FastForward for Efficient Pipeline Parallelism: A Cache-Optimized Concurrent Lock-Free Queue

John Giacomoni
Seminar

The industry wide shift to parallel architectures is a serious problem for sequential applications. This is because, application developers could rely on increases in transistor count and fabrication technology to increase performance without the need for parallel algorithm designs. The question today is, "how do we continue to increase the performance of sequential applications on parallel platforms?" We believe that fine-grain thread level parallelism (TLP) is a viable approach for many applications on general-purpose multicore/multiprocessor machines given: 1) a low overhead software-only core-to-core communication primitive, and 2) the ability to control timing jitter between threads.

This talk will present the design and implementation of Fastforward, our cache-optimized concurrent lock-free queue designed to support fine-grain thread level parallelism (TLP) on general-purpose commodity multicore/multiprocessor systems.
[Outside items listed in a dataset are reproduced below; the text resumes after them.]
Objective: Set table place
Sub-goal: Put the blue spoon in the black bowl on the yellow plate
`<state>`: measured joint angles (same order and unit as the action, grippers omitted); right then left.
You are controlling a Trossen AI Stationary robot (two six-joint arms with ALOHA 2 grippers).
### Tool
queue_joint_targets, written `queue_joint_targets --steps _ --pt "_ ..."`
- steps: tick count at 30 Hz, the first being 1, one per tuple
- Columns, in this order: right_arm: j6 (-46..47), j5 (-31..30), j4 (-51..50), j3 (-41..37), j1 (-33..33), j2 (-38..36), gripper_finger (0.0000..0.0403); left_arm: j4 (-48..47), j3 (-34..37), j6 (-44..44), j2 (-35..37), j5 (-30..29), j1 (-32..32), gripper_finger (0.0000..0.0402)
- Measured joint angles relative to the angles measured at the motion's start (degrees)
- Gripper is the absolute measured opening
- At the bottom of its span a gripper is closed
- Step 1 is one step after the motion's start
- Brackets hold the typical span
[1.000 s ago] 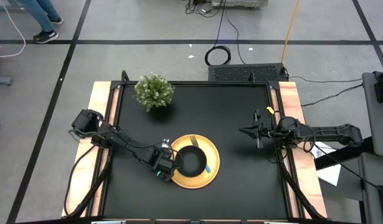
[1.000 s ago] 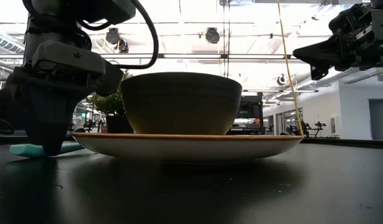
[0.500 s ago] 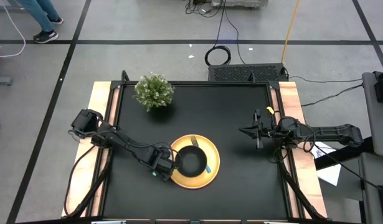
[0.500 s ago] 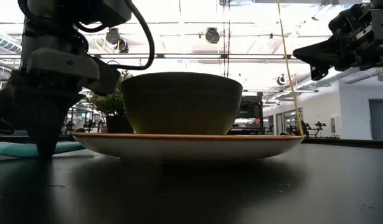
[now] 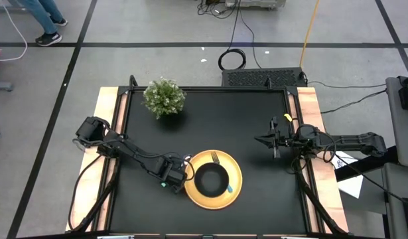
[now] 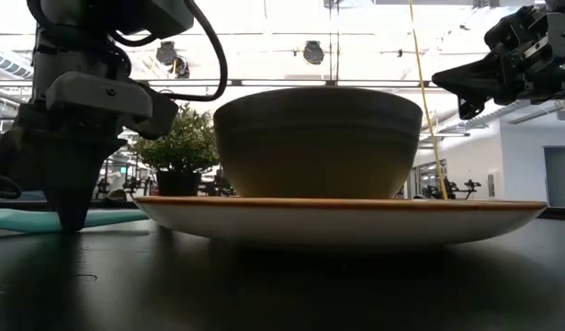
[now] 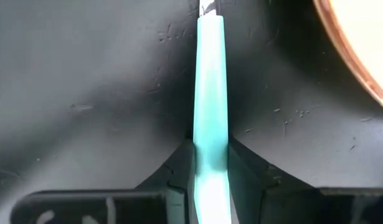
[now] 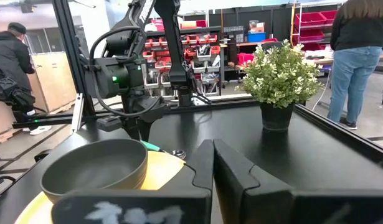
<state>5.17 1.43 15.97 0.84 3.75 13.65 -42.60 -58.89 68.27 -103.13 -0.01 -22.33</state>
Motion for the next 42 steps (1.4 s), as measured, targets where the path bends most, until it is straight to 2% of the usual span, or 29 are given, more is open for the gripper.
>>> queue_joint_targets --steps 3,13,21,31,35,42 --pt "0.0 0.0 0.0 0.0 0.0 0.0 0.0 -0.8 0.0 1.0 0.6 -1.6 0.0 0.0069" --pt "0.0 0.0 0.0 0.0 0.0 0.0 0.0 -5.3 0.3 3.4 7.1 -18.0 0.5 0.0069" --pt "0.2 0.0 0.0 0.0 0.0 0.0 0.0 -5.7 0.2 -2.0 15.2 -29.3 -1.6 0.0069" --pt "0.2 0.0 0.3 0.0 0.0 0.0 0.0 -5.3 0.1 -11.8 22.8 -51.9 -5.6 0.0069" --pt "0.8 0.0 0.5 0.0 0.0 0.0 0.0 -5.1 0.1 -14.6 23.7 -56.3 -5.7 0.0069" --pt "0.8 0.0 0.5 0.0 0.0 0.0 0.0 -3.5 0.2 -18.6 23.7 -58.2 -5.7 0.0069"
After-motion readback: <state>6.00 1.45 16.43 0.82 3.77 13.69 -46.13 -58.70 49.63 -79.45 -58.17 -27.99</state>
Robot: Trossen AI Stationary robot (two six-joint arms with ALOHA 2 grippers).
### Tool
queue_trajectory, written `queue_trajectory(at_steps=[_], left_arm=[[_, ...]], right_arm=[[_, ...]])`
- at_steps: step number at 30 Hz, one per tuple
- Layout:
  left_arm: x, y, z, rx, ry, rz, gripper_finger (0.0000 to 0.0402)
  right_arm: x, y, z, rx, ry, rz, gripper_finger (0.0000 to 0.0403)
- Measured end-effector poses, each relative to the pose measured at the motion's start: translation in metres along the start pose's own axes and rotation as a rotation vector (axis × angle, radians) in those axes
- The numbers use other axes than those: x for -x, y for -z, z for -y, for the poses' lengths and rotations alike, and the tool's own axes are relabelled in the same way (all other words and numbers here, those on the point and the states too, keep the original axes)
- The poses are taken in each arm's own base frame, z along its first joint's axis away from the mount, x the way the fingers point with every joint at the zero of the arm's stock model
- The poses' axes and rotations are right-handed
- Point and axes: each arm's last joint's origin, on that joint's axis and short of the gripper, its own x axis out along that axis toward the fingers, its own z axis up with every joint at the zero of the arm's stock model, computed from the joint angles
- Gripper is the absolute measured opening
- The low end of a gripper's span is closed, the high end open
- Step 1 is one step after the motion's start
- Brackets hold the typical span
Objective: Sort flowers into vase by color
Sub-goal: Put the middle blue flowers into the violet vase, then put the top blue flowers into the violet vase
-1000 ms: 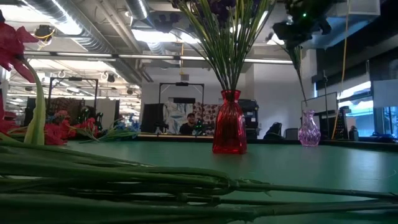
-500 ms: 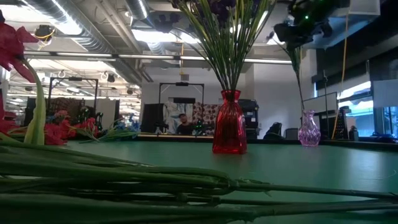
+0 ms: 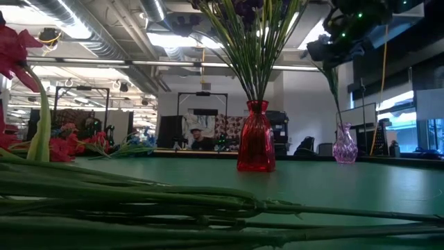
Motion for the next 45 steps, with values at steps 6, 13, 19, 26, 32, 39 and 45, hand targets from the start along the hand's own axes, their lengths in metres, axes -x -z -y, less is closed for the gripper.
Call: queue_trajectory(at_steps=[6,13,19,26,32,39,45], left_arm=[[0.0,0.0,0.0,0.0,0.0,0.0,0.0161],[0.0,0.0,0.0,0.0,0.0,0.0,0.0161],[0.0,0.0,0.0,0.0,0.0,0.0,0.0161],[0.0,0.0,0.0,0.0,0.0,0.0,0.0161],[0.0,0.0,0.0,0.0,0.0,0.0,0.0161],[0.0,0.001,0.001,-0.049,0.015,-0.087,0.0161],[0.0,0.001,0.001,-0.09,0.016,-0.085,0.0161]], right_arm=[[0.0,0.009,0.002,-0.005,0.027,-0.062,0.0081],[0.007,0.009,0.007,-0.089,0.018,-0.188,0.0168],[0.022,-0.005,0.017,-0.178,0.004,-0.302,0.0222],[0.037,-0.015,0.025,-0.205,-0.073,-0.446,0.025],[0.05,-0.03,0.032,-0.24,-0.135,-0.488,0.0253],[0.07,-0.064,0.045,-0.309,-0.199,-0.42,0.0253],[0.082,-0.086,0.053,-0.361,-0.242,-0.345,0.0253]])
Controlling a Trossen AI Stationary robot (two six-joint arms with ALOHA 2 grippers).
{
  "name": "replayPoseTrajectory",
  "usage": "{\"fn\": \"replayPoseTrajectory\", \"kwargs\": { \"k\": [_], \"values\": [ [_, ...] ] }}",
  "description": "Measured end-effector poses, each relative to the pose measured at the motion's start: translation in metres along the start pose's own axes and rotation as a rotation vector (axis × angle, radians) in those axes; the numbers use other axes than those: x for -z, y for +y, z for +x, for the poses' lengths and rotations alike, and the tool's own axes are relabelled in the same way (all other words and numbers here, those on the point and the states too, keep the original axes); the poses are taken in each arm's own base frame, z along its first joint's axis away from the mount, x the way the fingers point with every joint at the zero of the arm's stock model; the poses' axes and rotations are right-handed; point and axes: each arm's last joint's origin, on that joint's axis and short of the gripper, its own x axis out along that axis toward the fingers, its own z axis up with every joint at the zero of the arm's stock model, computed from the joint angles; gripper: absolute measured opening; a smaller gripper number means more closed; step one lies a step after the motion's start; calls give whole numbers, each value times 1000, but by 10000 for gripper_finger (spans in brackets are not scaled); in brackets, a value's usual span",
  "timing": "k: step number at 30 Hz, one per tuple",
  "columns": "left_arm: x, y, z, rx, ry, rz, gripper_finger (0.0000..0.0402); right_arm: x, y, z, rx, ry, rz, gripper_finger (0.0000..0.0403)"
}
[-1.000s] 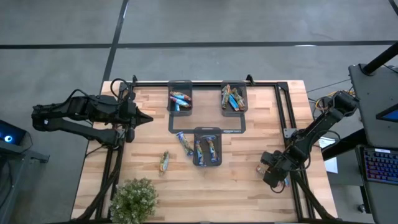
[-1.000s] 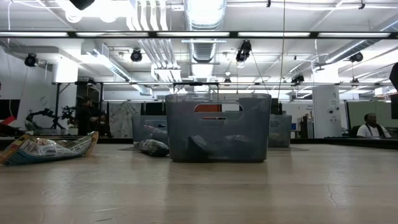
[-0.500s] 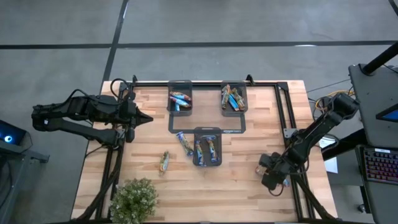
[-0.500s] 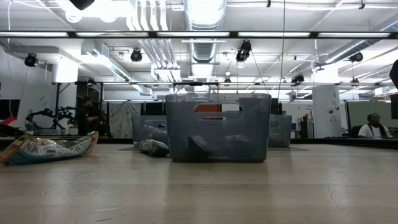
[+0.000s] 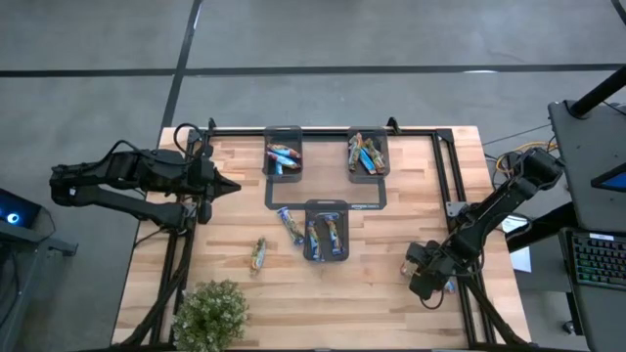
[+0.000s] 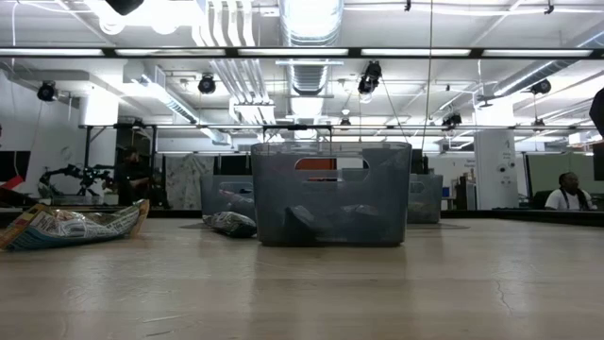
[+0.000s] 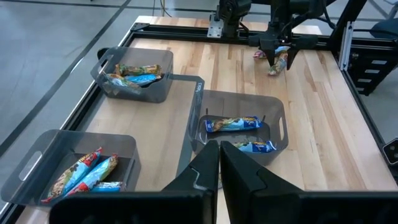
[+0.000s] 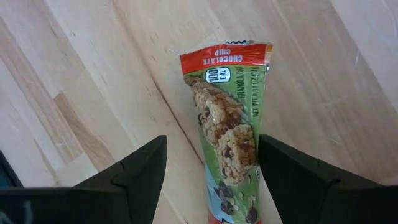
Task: Pick and place Granola Bars by type
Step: Put the red granola bar into the left black bin
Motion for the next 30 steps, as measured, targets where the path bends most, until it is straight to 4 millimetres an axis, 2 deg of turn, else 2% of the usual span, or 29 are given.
{"fn": "replayPoseTrajectory", "kwargs": {
  "k": [8, 12, 15, 17, 20, 23, 30],
  "values": [
    [0, 0, 0, 0, 0, 0, 0, 0, -1, 0, 7, 7, -3, 242],
    [0, 0, 0, 0, 0, -2, 0, 0, 5, -7, 44, 66, -1, 238],
    [0, 0, 0, 0, 0, -6, 0, 2, 13, -20, 98, 145, -47, 233],
    [0, 0, 0, 0, 1, -6, 0, 0, 27, -34, 76, 150, -78, 230],
    [0, 0, 0, 0, 0, -4, 0, -2, 34, -51, 143, 153, -104, 227],
    [0, 0, 0, 0, 0, -2, 0, -4, 48, -69, 114, 149, -119, 226],
    [0, 0, 0, 0, 0, -1, 0, -7, 62, -87, 89, 138, -107, 226]
  ]
}}
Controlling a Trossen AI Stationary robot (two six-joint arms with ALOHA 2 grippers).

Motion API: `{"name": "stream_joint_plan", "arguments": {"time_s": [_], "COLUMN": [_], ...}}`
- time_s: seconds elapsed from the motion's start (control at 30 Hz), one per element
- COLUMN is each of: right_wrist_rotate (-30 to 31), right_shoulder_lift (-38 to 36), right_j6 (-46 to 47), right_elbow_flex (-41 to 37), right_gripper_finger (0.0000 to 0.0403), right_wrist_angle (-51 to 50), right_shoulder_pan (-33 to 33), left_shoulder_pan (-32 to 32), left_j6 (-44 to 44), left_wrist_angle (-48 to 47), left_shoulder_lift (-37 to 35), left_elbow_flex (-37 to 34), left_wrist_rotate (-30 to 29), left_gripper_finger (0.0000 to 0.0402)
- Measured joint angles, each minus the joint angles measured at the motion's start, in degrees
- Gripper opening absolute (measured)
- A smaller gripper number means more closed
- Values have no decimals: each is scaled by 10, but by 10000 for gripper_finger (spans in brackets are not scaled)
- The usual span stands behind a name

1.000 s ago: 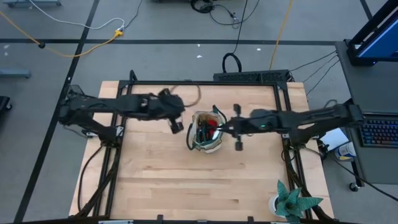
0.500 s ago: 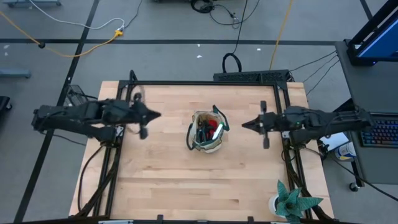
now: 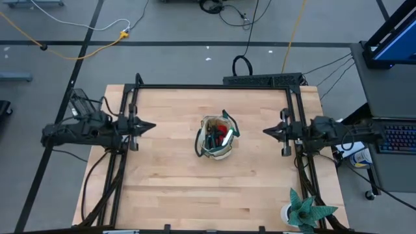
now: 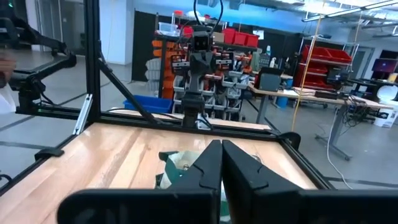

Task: Pick & Place Garden tools in Gardening bag
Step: Return to Home Position

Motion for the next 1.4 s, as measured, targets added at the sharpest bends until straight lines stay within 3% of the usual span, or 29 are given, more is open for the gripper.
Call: {"name": "stream_joint_plan", "arguments": {"time_s": [0.37,0.57,0.7,1.0,1.2,1.4], "right_wrist_rotate": [0,0,-1,-30,-30,-30], "right_shoulder_lift": [-112,-159,-185,-184,-184,-184], "right_j6": [15,15,15,52,62,76], "right_elbow_flex": [-67,-94,-111,-148,-192,-231], "right_gripper_finger": [4,4,4,4,4,4], "right_wrist_angle": [2,1,-3,0,54,103], "right_shoulder_pan": [0,0,0,0,0,0], "left_shoulder_pan": [3,3,3,3,3,3], "left_j6": [-10,-41,-31,-54,-54,-61], "left_wrist_angle": [-14,11,53,145,140,140], "left_shoulder_lift": [-126,-127,-127,-127,-126,-126], "left_elbow_flex": [-65,-103,-132,-216,-219,-219], "left_wrist_rotate": [0,1,1,2,0,0], "left_gripper_finger": [21,4,12,20,3,23]}}
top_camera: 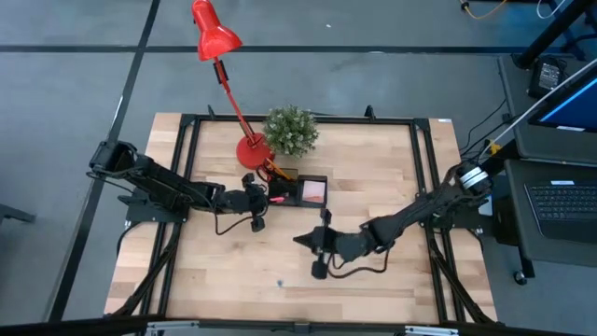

In this context, we operationally define fine-grain TLP as 0.5 to 5 times the overhead of an empty interrupt handler per unit-of-work (e.g., approximately 100-1000 nanoseconds). FastForward's enqueue and dequeue times on a 2.6 GHz AMD Opteron 2218 based system are as low as 28.5 nanoseconds, up to 5x faster than the next best solution.

Additionally, the ease of use and effectiveness of FastForward and fine-grain TLP for real applications will be shown with supporting evidence from our work on line-rate Gigabit Ethernet frame processing on general-purpose commodity hardware.